In the previous post, I gave an abbreviation-summary of Oakley’s 1973 article that almost single-handedly began the dismantling of Ullmann’s reputation. There I offered a summary of Oakley’s take on Ullmann’s main plot: the ascending-naturalist-populist theme vs. the hierocratic-theocratic-descending theme of political legitimacy; the former being natural and secular and pagan and the latter being a Christian invention that interrupted this natural state of affairs — until it could re-emerge.
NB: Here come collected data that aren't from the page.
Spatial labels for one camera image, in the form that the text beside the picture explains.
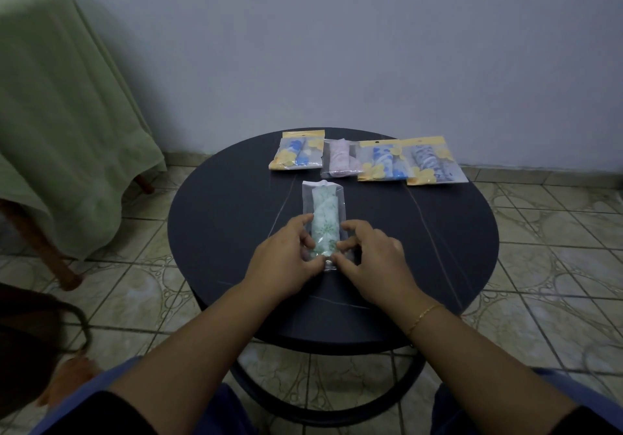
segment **green floral fabric roll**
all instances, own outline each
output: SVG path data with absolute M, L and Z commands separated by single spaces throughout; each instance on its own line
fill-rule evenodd
M 338 186 L 319 186 L 311 190 L 313 196 L 313 221 L 311 237 L 316 242 L 314 252 L 331 256 L 339 241 Z

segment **brown wooden chair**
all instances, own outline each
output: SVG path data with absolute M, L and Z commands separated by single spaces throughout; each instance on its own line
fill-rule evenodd
M 143 189 L 145 194 L 154 192 L 153 186 L 139 174 L 134 182 Z M 82 277 L 75 274 L 63 259 L 67 259 L 54 247 L 41 232 L 34 220 L 24 208 L 15 202 L 0 199 L 0 212 L 10 221 L 24 240 L 36 251 L 37 255 L 58 280 L 63 290 L 73 290 L 82 283 Z

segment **hand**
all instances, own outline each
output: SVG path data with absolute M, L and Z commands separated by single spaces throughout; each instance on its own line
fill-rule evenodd
M 401 242 L 373 229 L 364 220 L 347 220 L 341 226 L 354 231 L 355 236 L 338 242 L 338 250 L 361 246 L 361 264 L 355 265 L 342 253 L 333 254 L 331 260 L 367 301 L 389 313 L 404 297 L 424 295 L 411 275 Z
M 278 304 L 296 294 L 303 284 L 324 269 L 325 256 L 311 261 L 301 258 L 301 246 L 316 248 L 316 243 L 305 231 L 305 224 L 313 214 L 291 218 L 286 226 L 270 236 L 255 249 L 247 273 L 242 281 L 259 295 L 273 299 Z

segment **round black table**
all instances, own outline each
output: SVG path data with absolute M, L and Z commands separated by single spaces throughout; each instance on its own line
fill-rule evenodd
M 360 130 L 324 130 L 325 138 L 390 138 Z M 318 169 L 269 171 L 280 139 L 277 131 L 224 149 L 201 164 L 175 195 L 169 243 L 202 309 L 242 280 L 258 244 L 302 213 L 301 182 L 320 180 Z M 368 220 L 399 239 L 418 286 L 453 313 L 462 313 L 485 287 L 498 256 L 498 229 L 487 201 L 471 182 L 407 187 L 404 181 L 332 181 L 344 187 L 347 217 Z M 409 344 L 338 271 L 315 277 L 283 302 L 256 337 L 316 354 L 380 353 Z M 388 392 L 341 411 L 292 406 L 262 389 L 238 362 L 231 371 L 269 412 L 292 422 L 329 427 L 360 423 L 389 409 L 409 390 L 424 364 L 417 354 Z

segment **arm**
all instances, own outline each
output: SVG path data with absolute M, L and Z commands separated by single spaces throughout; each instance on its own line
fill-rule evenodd
M 416 285 L 402 245 L 362 220 L 342 224 L 356 236 L 342 251 L 361 246 L 361 265 L 333 256 L 363 297 L 385 311 L 446 383 L 485 434 L 546 434 L 577 404 L 486 337 L 438 306 Z
M 261 243 L 240 284 L 147 354 L 110 391 L 134 406 L 160 435 L 191 433 L 264 319 L 323 270 L 324 257 L 301 259 L 302 244 L 315 246 L 303 228 L 312 218 L 292 218 Z

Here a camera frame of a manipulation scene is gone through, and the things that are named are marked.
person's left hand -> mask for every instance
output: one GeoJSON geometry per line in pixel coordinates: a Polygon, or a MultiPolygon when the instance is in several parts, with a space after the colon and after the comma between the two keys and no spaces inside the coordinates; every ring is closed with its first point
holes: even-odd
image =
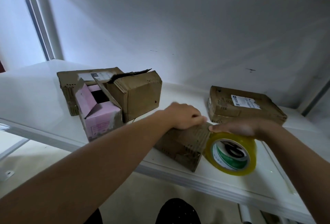
{"type": "Polygon", "coordinates": [[[164,110],[164,115],[171,122],[173,128],[187,129],[203,124],[207,117],[202,116],[200,111],[188,104],[173,102],[164,110]]]}

yellow tape roll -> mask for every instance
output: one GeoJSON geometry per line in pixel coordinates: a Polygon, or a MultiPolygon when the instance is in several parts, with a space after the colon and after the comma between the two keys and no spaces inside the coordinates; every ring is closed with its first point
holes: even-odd
{"type": "Polygon", "coordinates": [[[210,135],[204,154],[214,167],[234,176],[251,173],[257,163],[253,138],[225,132],[210,135]]]}

open pink box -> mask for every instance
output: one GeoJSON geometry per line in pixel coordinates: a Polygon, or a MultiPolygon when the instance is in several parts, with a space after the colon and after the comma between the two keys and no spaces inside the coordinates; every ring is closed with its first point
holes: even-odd
{"type": "Polygon", "coordinates": [[[80,79],[74,87],[79,116],[89,141],[92,141],[120,126],[122,108],[103,84],[87,86],[80,79]]]}

torn cardboard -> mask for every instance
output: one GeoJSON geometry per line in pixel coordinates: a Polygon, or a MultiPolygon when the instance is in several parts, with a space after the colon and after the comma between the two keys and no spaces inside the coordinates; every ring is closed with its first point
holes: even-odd
{"type": "Polygon", "coordinates": [[[227,123],[236,117],[262,117],[280,125],[287,120],[287,115],[264,94],[216,86],[210,89],[208,115],[215,123],[227,123]]]}
{"type": "Polygon", "coordinates": [[[80,120],[89,141],[123,125],[120,105],[97,78],[95,82],[87,86],[81,78],[74,87],[80,120]]]}
{"type": "Polygon", "coordinates": [[[171,129],[155,144],[155,148],[195,172],[210,136],[210,123],[186,130],[171,129]]]}
{"type": "Polygon", "coordinates": [[[117,67],[57,72],[60,88],[64,94],[70,115],[79,115],[79,109],[76,104],[73,88],[80,78],[86,81],[86,85],[94,85],[96,82],[93,77],[98,77],[99,80],[104,78],[106,78],[105,80],[109,80],[112,75],[119,73],[122,73],[122,71],[117,67]]]}
{"type": "Polygon", "coordinates": [[[159,107],[162,80],[156,71],[114,74],[107,90],[121,105],[123,121],[128,122],[159,107]]]}

white wall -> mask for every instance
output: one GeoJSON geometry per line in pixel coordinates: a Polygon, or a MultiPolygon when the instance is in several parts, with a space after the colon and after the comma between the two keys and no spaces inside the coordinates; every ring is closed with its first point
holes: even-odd
{"type": "Polygon", "coordinates": [[[320,0],[49,0],[65,60],[297,107],[330,52],[320,0]]]}
{"type": "Polygon", "coordinates": [[[311,110],[307,118],[330,138],[330,90],[311,110]]]}
{"type": "Polygon", "coordinates": [[[0,0],[0,61],[6,71],[45,61],[25,0],[0,0]]]}
Some of the other themes included how this main plot affected Ullmann’s treatment of certain figures in medieval law (e.g., Henry of Bracton), how it affected Ullmann’s presentation of the role of specifically English feudalism as preparing the groundwork for the re-emergence of the ascending theme (after its long interruption by the theocratic norm), and the key role of the recovery of the full corpus of Aristotle’s works –particularly his Politics— in providing the legitimacy for this naturalist and ascending theme of popular sovereignty. Oakley took issue with Ullmann’s reading of Aristotle, and with the idea of “nature” that he saw Ullmann trying to get out of Aristotle.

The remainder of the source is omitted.